Task prompt
Repeat the whole listing, keeping each line as it is.

┄┄┄┄┄┄

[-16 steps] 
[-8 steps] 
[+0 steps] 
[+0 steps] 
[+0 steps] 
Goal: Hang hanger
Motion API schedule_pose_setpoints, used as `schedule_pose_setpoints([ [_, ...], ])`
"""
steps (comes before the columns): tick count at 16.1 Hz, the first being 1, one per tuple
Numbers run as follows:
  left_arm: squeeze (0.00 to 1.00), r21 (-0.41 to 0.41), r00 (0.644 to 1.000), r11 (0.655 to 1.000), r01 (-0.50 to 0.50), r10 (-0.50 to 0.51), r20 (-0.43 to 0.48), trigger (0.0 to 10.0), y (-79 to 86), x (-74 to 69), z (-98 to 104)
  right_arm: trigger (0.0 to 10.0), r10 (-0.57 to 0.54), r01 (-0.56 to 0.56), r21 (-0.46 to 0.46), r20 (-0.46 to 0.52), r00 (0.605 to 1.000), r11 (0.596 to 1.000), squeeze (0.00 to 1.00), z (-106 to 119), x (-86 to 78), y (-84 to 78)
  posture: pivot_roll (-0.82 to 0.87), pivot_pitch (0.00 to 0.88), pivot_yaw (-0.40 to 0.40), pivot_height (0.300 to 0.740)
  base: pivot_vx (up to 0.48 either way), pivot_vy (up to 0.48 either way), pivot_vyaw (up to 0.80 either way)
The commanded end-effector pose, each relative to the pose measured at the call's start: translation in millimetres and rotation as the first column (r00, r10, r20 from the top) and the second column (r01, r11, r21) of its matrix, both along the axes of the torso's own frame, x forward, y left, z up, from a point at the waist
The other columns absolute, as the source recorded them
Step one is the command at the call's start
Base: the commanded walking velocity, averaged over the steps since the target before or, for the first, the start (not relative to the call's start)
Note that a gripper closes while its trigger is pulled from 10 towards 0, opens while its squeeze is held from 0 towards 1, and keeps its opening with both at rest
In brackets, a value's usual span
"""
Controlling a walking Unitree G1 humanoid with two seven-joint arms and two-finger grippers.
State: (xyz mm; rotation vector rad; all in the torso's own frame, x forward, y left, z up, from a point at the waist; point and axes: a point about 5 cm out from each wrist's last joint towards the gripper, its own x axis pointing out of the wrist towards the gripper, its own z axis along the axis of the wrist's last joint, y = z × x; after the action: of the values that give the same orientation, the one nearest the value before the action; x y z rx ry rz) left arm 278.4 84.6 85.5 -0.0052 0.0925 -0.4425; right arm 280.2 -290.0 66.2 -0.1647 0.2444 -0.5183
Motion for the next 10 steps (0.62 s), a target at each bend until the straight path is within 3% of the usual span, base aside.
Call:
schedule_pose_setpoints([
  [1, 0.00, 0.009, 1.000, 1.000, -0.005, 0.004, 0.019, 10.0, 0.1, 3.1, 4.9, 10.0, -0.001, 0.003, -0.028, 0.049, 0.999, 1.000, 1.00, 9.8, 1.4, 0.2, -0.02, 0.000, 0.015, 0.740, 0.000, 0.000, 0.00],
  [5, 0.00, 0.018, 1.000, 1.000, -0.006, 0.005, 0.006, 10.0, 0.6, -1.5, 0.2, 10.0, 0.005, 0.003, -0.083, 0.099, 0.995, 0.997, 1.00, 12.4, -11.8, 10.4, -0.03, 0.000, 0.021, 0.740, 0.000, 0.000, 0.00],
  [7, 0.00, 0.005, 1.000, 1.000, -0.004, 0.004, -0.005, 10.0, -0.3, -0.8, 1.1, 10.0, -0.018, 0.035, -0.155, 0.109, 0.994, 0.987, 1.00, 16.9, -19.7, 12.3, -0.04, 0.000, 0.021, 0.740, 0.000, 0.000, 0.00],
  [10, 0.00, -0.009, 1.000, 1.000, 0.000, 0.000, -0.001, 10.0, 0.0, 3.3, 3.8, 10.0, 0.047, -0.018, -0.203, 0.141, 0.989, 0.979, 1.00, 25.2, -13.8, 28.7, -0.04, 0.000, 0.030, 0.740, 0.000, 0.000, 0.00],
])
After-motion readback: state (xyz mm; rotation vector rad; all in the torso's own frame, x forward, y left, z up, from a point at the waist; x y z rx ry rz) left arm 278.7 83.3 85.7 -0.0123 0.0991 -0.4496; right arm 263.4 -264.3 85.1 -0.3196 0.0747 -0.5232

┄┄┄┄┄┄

Response to this exercise
[-16 steps] 
[-8 steps] 
[+0 steps] 
[+0 steps] 
[+0 steps] 
Goal: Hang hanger
Motion API schedule_pose_setpoints, used as `schedule_pose_setpoints([ [_, ...], ])`
"""
steps (comes before the columns): tick count at 16.1 Hz, the first being 1, one per tuple
Numbers run as follows:
  left_arm: squeeze (0.00 to 1.00), r21 (-0.41 to 0.41), r00 (0.644 to 1.000), r11 (0.655 to 1.000), r01 (-0.50 to 0.50), r10 (-0.50 to 0.51), r20 (-0.43 to 0.48), trigger (0.0 to 10.0), y (-79 to 86), x (-74 to 69), z (-98 to 104)
  right_arm: trigger (0.0 to 10.0), r10 (-0.57 to 0.54), r01 (-0.56 to 0.56), r21 (-0.46 to 0.46), r20 (-0.46 to 0.52), r00 (0.605 to 1.000), r11 (0.596 to 1.000), squeeze (0.00 to 1.00), z (-106 to 119), x (-86 to 78), y (-84 to 78)
  posture: pivot_roll (-0.82 to 0.87), pivot_pitch (0.00 to 0.88), pivot_yaw (-0.40 to 0.40), pivot_height (0.300 to 0.740)
  base: pivot_vx (up to 0.48 either way), pivot_vy (up to 0.48 either way), pivot_vyaw (up to 0.80 either way)
The commanded end-effector pose, each relative to the pose measured at the call's start: translation in millimetres and rotation as the first column (r00, r10, r20 from the top) and the second column (r01, r11, r21) of its matrix, both along the axes of the torso's own frame, x forward, y left, z up, from a point at the waist
The other columns absolute, as the source recorded them
Step one is the command at the call's start
Base: the commanded walking velocity, averaged over the steps since the target before or, for the first, the start (not relative to the call's start)
Note that a gripper closes while its trigger is pulled from 10 towards 0, opens while its squeeze is held from 0 towards 1, and keeps its opening with both at rest
In brackets, a value's usual span
"""
Controlling a walking Unitree G1 humanoid with two seven-joint arms and two-finger grippers.
State: (xyz mm; rotation vector rad; all in the torso's own frame, x forward, y left, z up, from a point at the waist; point and axes: a point about 5 cm out from each wrist's last joint towards the gripper, its own x axis pointing out of the wrist towards the gripper, its own z axis along the axis of the wrist's last joint, y = z × x; after the action: of the values that give the same orientation, the one nearest the value before the action; x y z rx ry rz) left arm 278.4 84.6 85.5 -0.0052 0.0925 -0.4425; right arm 280.2 -290.0 66.2 -0.1647 0.2444 -0.5183
Motion for the next 10 steps (0.62 s), a target at each bend until the straight path is within 3% of the usual span, base aside.
Call:
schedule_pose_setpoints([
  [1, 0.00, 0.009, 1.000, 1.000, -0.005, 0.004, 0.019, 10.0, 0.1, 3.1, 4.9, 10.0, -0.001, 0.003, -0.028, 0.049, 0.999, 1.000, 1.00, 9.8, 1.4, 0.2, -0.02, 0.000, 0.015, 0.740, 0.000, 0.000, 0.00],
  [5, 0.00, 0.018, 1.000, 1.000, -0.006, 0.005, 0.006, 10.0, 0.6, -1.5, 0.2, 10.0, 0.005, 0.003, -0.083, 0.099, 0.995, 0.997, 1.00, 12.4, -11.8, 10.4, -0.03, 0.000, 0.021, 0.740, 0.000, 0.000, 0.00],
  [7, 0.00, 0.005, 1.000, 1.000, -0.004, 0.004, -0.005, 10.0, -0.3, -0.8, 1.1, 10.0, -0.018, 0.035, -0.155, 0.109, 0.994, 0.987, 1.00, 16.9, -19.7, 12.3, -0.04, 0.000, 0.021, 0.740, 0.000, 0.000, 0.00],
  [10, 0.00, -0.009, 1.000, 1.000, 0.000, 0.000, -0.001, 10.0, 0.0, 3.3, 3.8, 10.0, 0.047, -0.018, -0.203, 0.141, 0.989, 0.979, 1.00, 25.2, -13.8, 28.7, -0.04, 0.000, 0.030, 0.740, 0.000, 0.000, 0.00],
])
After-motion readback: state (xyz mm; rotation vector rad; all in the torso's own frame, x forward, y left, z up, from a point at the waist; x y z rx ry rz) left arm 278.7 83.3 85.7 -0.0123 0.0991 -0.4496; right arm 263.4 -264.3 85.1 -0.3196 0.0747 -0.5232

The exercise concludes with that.